Good light and filtration, sand substrate with no Co2 ....

Zeus


----------



## itsmesuraj (Feb 2, 2014)

Got the Manzanita wood and this is how the tank looks now.










Raymond, does the rock placement look better now?

Anyone else with any thoughts?


Zeus


----------



## Aquascape Depot (Feb 27, 2014)

wow that CaribeaSea brand sand looks great, especially with those white river stones! I would only suggest getting some pebble size rocks and trying to pepper them around the larger stones. (a good reference: natural biotope look ) Even if you are going planted tank, it might be good to add a few small pebbles to accent those larger ones. (reference: planted river stones )


----------



## Raymond S. (Dec 29, 2012)

By comparing those two pictures I have concluded that it is to your liking which is the most important thing here. It is better. That branch should be left movable as it will be hard to say the least to clean behind it if not. I also like how you placed it. Most want
them to stand up but trees don't grow under water. They do fall into the water and that looks more natural to me.
Try putting the filter pick up line next to the heater. Just to see how that looks to you.
It will circulate the warmed up water and be hidden better there.
There must be some space behind the rocks. Get some regular baby tears and plant them individually in a few of the holes back there. 
http://www.plantedtank.net/forums/myPlants.php?do=view&p=87&n=Pearl_Weed_Hemianthus_micranthemoides
Trying to keep this simple/w med growing plants that you can trim to keep them from goin all the way up. I have 2 x 10g so I know how hard it is to get the right sized plants for them. I try to stay away from any/w large leaves. I have that plant in one of mine and if you can't find it I'll send you some free except the postage but don't have much right now. Still it grows easy and will fill in. Look at my profile picture Exp.#1.
It also will grow floating so if you want you can put a little in the top of the bush close to the left end of the tank for example. And look along the front of the rocks...there
is one dark spot where that gap is betwen the two rocks. Get a Petco Crypt and put it there. They usually are very small and easy to grow but pay atention to the planting directions. They do get bigger. Trying to get you started/w easy stuff to grow/work/w.


----------



## itsmesuraj (Feb 2, 2014)

Thanks Raymond ! those are some valuable tips.
Will try to move the filter inlet next to the heater. Will also try out those plants, I saw them at a local store here so will pick them up.

Thanks,
Zues


----------



## Diana (Jan 14, 2010)

Plant ideas:
Most plants will get too big for a 10 without a lot of trimming. That sort of plant is fine to get the tank started, but becomes more work and does not look so good as time goes on. 

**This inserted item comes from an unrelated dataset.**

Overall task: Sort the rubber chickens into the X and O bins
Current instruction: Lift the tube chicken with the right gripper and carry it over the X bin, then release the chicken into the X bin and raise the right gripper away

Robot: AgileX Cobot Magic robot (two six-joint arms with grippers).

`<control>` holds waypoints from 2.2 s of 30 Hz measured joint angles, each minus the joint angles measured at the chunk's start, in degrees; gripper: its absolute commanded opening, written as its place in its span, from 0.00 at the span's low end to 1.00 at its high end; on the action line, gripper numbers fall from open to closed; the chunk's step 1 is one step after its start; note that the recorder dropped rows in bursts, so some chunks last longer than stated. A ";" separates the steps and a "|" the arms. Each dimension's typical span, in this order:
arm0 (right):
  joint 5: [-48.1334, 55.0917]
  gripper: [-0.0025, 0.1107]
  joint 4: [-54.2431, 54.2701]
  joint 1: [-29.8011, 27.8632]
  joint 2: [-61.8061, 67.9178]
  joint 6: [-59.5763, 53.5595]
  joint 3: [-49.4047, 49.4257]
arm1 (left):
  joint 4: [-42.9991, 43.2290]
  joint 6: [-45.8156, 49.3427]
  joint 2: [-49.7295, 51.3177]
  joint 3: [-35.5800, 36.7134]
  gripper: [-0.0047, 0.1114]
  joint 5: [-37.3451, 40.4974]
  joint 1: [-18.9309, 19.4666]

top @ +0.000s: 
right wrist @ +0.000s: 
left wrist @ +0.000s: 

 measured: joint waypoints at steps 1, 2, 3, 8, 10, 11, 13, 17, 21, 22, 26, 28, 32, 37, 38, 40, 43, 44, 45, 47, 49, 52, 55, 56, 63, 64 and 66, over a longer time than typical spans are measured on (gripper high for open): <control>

I would look into the smallest of plants, the dwarf and nano varieties of aquatic plants. 
Dwarf and Nano Anubias (There are both kinds, one slightly larger than the other)
Wendelov variety of Java Fern
Mosses that handle trimming well. 
The smallest variety of Vals, Sag or mid-sized Hairgrass for the back.
Small Crypts.


----------



## itsmesuraj (Feb 2, 2014)

Thanks Diana !


----------



## itsmesuraj (Feb 2, 2014)

Did some changes last night and this is how it looks now...


----------



## JEFF9922 (May 8, 2013)

Some crypts , Telanthera Cardinalis or valesnaria would look good behind the rocks and some Staurogyne repens or anubis nana petite in front and in between . I hve all these plants with no co2 and the grow real easy with low light to mid light for me


----------



## Diana (Jan 14, 2010)

The pebbles sure add to it! Looking good.


----------



## itsmesuraj (Feb 2, 2014)

This is how my tank looks now...got some plants in...will add some more soon...yet to get my co2 setup



















- Zeus


----------



## Vepr (Jan 30, 2009)

Looking forward to seeing this one all grown in. It has a very natural feel to it already.


----------



## thor79 (Apr 15, 2014)

I wasn't sure when you added the pebbles at first...it looked too big and little with not a lot in between. Now that you've added the plants, I've changed my mind....looking excellent! I definitely like that you got rid of the green inflow and outflow tubing....that was throwing off the look.


----------



## Slippryrock (Mar 15, 2011)

The only thing i can safely recommend is what my dad always told me for a variety things, a good old fashion bottle of time. when that grows in and fills out it will look nice and comfy. The crpyt will offer lots of shelter for your cardinals and conceal your heater nicely. The vals in the back right corner when they reach the top and lay over a slight bit would in my opinion kinda tie it all together. as for the foreground plants and their placement i think they will fill out and offer just enough greenery. the openness will make great swimming area for the fish. i happen to often lean towards the whole " less is more " point of view. nice work.


----------



## Aquascape Depot (Feb 27, 2014)

itsmesuraj said:


> This is how my tank looks now...got some plants in...will add some more soon...yet to get my co2 setup
> 
> 
> 
> ...


The pebbles + plants did add a lot to it. Looks very nice and can't wait to see the plants start to go in


----------



## Lab_Man (Dec 7, 2012)

Looking good.


----------



## itsmesuraj (Feb 2, 2014)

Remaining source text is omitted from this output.